Его слащавая, подобострастная, какая-то конфетная физиономия, вкрадчивый голос, подхалимские ужимки и заверения, манера выражаться в высоком, как ему казалось, стиле, подбритые брови и подчеркнуто модный костюм вызывали чувство почти физического отвращения, и было трудно понять, как могла жена Тер-Аванесова поверить этому профессиональному сутенеру и бросить ему под ноги и свое чувство, и свою честь, и судьбу своего несчастного мужа…
Но я был доволен не только потому, что этот подлец понесет заслуженную кару, но и потому, что привлечение его к ответственности по этому делу правильно осветит и роль Тер-Аванесова и роль Кюна.
Вот почему я с большим удовольствием отправлял Мейлона в тюрьму.

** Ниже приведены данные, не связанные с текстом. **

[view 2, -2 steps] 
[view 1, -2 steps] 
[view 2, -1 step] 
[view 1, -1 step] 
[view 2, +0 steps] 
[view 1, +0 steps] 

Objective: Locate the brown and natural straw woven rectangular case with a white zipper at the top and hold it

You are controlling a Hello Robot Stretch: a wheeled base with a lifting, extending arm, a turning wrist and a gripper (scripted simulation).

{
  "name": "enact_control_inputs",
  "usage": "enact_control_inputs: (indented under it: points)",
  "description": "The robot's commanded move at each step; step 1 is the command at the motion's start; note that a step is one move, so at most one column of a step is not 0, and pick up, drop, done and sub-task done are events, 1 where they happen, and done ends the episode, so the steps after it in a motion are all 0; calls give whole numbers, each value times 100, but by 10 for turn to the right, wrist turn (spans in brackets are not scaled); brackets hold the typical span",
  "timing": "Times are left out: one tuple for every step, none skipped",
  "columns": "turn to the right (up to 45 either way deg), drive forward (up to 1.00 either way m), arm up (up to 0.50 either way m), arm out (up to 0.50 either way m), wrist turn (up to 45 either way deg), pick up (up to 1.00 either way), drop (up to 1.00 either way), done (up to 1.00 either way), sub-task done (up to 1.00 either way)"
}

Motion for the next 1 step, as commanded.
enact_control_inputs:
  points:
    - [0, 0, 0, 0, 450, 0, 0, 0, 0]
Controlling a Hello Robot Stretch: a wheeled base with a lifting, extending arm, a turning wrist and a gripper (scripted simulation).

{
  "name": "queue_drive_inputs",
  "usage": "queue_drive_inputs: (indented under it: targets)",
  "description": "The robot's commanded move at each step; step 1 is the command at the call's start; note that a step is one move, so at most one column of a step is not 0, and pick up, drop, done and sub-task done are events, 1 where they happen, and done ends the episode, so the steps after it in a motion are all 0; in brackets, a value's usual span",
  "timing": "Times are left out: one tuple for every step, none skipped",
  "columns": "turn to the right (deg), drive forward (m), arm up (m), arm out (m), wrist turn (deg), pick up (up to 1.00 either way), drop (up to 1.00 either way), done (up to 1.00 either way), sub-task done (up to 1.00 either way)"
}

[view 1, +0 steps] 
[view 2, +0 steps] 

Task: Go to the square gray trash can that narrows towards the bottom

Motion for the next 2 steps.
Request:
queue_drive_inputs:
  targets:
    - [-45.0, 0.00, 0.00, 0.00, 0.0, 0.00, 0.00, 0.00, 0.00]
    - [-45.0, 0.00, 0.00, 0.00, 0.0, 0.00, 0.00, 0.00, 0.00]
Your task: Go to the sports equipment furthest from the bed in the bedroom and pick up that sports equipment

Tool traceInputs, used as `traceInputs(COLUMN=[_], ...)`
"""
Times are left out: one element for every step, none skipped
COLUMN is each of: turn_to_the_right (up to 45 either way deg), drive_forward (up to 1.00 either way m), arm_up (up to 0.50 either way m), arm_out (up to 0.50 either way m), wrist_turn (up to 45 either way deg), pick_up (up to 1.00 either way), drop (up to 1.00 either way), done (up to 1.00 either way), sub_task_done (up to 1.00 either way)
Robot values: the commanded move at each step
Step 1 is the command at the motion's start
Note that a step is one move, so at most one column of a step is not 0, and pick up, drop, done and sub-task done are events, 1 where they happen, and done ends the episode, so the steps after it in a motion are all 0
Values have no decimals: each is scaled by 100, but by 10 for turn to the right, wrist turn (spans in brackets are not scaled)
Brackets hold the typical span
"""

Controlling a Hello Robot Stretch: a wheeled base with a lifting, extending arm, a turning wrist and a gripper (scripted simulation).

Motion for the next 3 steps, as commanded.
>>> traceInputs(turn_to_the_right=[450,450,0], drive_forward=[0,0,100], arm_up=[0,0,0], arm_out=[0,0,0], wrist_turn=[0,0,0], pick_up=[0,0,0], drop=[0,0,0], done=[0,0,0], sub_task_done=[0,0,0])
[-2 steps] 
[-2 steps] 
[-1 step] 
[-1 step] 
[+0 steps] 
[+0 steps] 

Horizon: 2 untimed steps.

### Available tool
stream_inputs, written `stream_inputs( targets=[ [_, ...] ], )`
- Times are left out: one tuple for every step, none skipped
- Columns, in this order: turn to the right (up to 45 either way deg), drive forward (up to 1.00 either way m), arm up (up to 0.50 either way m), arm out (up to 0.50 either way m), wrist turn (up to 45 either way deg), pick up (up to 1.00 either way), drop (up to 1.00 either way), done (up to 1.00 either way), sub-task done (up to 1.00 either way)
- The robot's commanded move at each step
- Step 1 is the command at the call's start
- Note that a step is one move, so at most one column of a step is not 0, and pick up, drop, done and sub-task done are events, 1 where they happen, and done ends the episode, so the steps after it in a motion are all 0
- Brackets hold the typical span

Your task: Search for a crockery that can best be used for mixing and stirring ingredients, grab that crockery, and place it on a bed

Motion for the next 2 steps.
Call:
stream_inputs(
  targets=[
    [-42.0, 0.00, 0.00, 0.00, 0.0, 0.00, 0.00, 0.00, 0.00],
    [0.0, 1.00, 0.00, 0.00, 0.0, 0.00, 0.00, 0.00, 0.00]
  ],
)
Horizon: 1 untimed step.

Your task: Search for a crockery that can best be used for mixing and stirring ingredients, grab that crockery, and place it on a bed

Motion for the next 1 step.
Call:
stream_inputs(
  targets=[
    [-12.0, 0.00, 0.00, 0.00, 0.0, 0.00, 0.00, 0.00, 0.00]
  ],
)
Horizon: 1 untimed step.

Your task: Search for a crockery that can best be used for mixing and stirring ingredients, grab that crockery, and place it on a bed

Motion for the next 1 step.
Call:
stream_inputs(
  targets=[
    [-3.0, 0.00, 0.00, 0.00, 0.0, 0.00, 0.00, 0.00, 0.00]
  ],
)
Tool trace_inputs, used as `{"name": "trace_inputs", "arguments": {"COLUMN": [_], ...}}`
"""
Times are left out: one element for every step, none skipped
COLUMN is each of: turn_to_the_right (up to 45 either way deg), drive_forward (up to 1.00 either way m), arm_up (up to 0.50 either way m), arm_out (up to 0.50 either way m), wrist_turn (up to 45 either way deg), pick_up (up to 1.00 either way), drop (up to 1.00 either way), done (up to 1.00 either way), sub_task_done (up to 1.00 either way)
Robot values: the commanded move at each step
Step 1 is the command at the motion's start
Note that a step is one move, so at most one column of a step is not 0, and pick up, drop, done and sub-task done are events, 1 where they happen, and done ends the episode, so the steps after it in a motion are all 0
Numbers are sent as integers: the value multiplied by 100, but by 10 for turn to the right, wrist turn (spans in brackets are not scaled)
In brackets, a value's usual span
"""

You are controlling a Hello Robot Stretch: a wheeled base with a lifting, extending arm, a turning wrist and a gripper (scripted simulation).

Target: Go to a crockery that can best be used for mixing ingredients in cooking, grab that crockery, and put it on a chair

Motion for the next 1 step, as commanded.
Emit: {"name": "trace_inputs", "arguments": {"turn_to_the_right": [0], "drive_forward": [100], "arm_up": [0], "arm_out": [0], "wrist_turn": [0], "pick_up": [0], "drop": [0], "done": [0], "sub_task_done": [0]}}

Мне приходилось встречать людей, совершивших более серьезные преступления. Но еще никогда до этого я не встречал более отвратительных субъектов. Я знал убийц, в которых, при всей тяжести их преступления, все-таки угадывались какие-то человеческие черты. Они должны были понести наказание за свои преступления, в которых я, в силу своего служебного долга, их изобличал, но они не вызывали того жгучего презрения и чувства отвращения, которые вызывал этот смазливый фатоватый тип, торгующий собою и способный на любую подлость. Мне приходилось встречать грабителей, которые, право, никогда не подали бы Мейлону руки, если б знали о нем то, что уже знал я. Конечно, шакал не тигр, но насколько же он противнее тигра!..
Тер-Аванесов и его роль в этом деле заслуживали презрения. Но при всем том он попал в западню, которую ему соорудили Кюн и Мейлон. И суд, естественно, учел это и сохранил Тер-Аванесову жизнь, осудив его на десять лет лишения свободы.